== Work required ==
For the entries that follow, count the lines containing the string "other" and write only the number.

== Data shown ==
************
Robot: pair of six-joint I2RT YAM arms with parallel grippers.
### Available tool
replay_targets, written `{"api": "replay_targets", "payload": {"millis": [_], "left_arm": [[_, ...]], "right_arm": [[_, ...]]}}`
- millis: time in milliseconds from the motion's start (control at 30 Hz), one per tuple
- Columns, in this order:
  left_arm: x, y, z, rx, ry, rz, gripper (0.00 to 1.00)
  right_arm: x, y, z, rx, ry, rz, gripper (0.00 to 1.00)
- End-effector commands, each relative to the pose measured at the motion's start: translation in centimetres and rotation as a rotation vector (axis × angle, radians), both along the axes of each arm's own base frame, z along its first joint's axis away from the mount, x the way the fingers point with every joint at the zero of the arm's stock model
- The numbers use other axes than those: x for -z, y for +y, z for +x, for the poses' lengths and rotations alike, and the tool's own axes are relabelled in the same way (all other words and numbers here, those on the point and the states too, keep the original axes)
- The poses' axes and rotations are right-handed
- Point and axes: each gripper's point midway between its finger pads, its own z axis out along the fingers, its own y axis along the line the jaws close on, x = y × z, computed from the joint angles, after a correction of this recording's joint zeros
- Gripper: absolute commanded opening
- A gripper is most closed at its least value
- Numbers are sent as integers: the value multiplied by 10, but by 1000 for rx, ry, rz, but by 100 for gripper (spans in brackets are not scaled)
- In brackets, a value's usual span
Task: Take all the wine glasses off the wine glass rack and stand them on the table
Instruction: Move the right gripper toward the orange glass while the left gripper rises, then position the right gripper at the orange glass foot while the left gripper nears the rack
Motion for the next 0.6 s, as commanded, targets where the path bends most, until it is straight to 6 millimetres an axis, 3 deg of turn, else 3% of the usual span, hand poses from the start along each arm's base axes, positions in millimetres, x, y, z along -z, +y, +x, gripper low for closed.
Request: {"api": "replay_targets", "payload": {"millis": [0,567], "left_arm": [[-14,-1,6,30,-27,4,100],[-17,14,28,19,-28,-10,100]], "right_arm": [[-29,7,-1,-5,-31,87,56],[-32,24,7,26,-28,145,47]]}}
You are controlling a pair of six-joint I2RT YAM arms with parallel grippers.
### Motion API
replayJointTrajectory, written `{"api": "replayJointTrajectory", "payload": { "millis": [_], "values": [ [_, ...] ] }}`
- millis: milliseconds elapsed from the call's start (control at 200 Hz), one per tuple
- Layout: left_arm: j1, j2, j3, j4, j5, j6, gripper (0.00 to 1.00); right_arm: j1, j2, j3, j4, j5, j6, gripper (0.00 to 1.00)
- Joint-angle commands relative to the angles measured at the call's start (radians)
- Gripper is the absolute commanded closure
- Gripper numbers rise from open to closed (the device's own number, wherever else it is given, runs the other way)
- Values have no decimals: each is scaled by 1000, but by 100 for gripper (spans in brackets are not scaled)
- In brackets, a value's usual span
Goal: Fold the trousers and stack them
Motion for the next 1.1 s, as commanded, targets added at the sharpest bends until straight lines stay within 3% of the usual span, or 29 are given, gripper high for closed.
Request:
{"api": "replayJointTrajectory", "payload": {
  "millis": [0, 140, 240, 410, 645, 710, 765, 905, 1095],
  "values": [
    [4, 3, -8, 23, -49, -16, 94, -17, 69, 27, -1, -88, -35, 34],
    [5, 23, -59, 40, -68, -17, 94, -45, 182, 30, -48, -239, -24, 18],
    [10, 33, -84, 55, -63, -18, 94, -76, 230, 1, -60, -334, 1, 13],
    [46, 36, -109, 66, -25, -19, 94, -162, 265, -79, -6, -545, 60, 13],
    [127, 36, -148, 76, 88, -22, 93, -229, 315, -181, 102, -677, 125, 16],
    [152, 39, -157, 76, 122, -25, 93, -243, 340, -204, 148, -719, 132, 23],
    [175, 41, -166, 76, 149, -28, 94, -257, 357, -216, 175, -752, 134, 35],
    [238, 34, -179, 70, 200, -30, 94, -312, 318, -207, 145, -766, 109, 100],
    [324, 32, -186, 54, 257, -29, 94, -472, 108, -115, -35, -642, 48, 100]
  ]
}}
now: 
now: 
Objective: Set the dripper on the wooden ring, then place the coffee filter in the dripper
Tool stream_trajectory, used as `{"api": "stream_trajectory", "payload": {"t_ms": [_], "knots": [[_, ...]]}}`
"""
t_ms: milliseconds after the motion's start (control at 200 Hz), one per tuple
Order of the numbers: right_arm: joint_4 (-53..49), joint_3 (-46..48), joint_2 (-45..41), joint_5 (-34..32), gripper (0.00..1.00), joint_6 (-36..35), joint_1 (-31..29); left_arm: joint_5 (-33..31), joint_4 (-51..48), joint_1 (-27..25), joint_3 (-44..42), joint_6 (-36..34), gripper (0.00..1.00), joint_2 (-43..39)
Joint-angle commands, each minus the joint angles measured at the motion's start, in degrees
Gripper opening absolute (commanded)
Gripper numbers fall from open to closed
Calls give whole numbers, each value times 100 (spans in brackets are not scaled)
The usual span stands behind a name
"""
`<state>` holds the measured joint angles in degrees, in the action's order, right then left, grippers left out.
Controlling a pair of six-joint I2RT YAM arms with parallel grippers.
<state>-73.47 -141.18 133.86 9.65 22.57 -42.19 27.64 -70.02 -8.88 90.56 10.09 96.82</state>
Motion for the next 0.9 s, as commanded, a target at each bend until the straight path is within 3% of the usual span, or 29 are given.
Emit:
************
== Result of this task ==
2